1 Mapper

The core of applying the projection space, cover, interval, and clustering is the Mapper algorithm. The Mapper algorithm takes in the original data, filter values, cover parameters, and clustering method to produce a simplicial complex that represents the structure of the original. The output includes an adjacency matrix representing the connections between nodes, the number of vertices (nodes), the level of each vertex, and the points contained in each vertex and level set.

knitr::include_graphics("./man/figures/mapper.png")

This is the example of the Mapper graph generated from the MNIST dataset. Each node represents a cluster of data points, and edges represent connections between clusters based on shared data points.

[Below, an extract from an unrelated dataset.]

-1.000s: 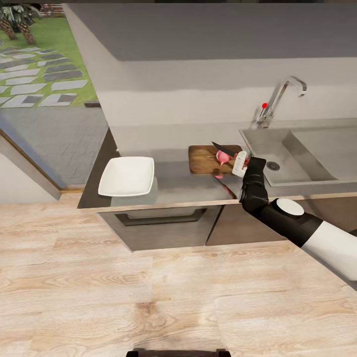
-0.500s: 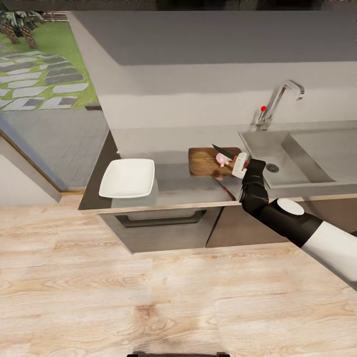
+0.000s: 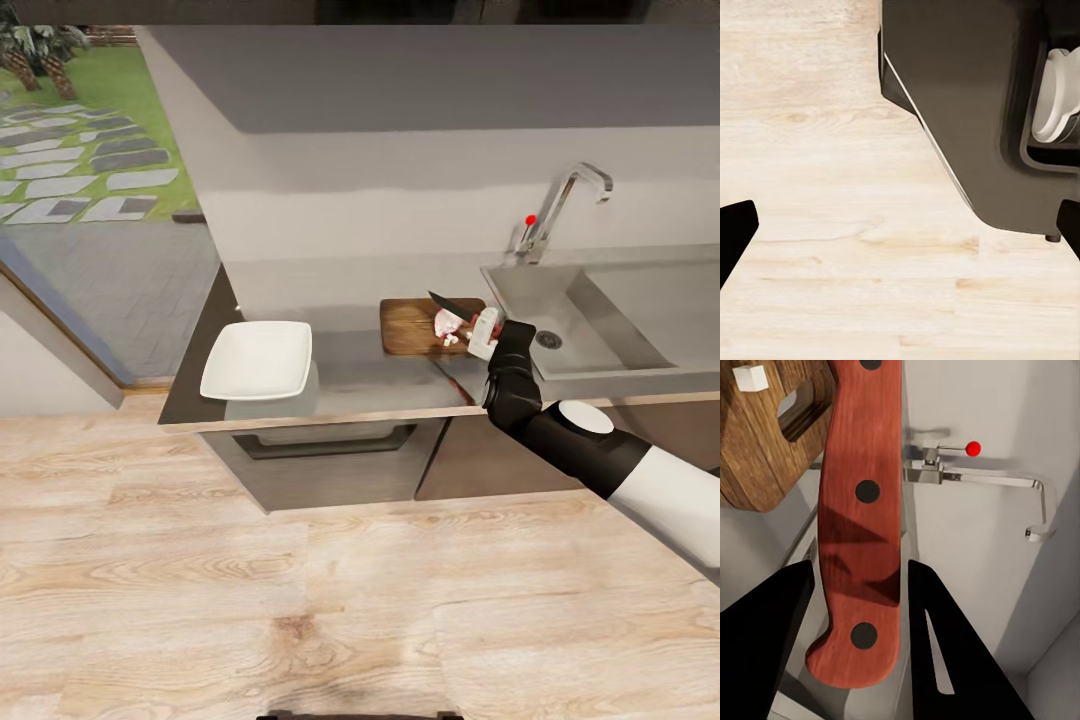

The structure of the graph can reveal insights about the underlying data distribution and relationships between features.

knitr::include_graphics("./man/figures/MNISTMapper.png")

1.1 Example Code

library(ggplot2)
library(igraph)
library(networkD3)
library(parallel)
library(foreach)
library(doParallel)
library(htmlwidgets)
library(webshot)
library(tidygraph)
library(ggraph)

source('../../MapperAlgo/R/EdgeVertices.R')
source('../../MapperAlgo/R/ConvertLevelsets.R')
source('../../MapperAlgo/R/Cover.R')
source('../../MapperAlgo/R/Cluster.R')
source('../../MapperAlgo/R/SimplicialComplex.R')
source('../../MapperAlgo/R/MapperAlgo.R')

data("iris")
data <- iris

1.2 Run Mapper Algorithm

There are several clustering methods available, including DBSCAN, hierarchical clustering, k-means, and PAM. But you need to input all of the params required for the chosen method in method_params.

time_taken <- system.time({
  Mapper <- MapperAlgo(
    original_data = data[,1:4],
    filter_values = data[,1:2],
    # filter_values = circle_data[,2:3],
    percent_overlap = 30,
    methods = "dbscan",
    method_params = list(eps = 1, minPts = 1),
    # methods = "hierarchical",
    # method_params = list(num_bins_when_clustering = 10, method = 'ward.D2'),
    # methods = "kmeans",
    # method_params = list(max_kmeans_clusters = 2),
    # methods = "pam",
    # method_params = list(num_clusters = 2),
    cover_type = 'stride',
    # intervals = 4,
    interval_width = 1,
    num_cores = 12
    )
})
time_taken

1.2.1 MapperAlgo Params

MapperAlgo funtion remains several params, filter_values is the data you get after pojection, for example, the output of PCA. Intervals is how many areas you want, in the example below, you cut the data into 4 areas, and the 4 areas will be ovelapped in 30%, then it will calculate the width for you. You can also choose interval_width as input, but you can’t use it and Intervals at the same time because it will cause nonuniform intervals in space, vice versa.

You can choose hierarchical, kmeans, dbscan, or pam in methods, and according to their original package, you must input a list of params to method_params. Then, according to the original author and the paper, stride or extension in cover_type can be choose in the function, more informations are explained in File explaination. The num_cores can be set depend on how many cores you want to use for parrallel computing.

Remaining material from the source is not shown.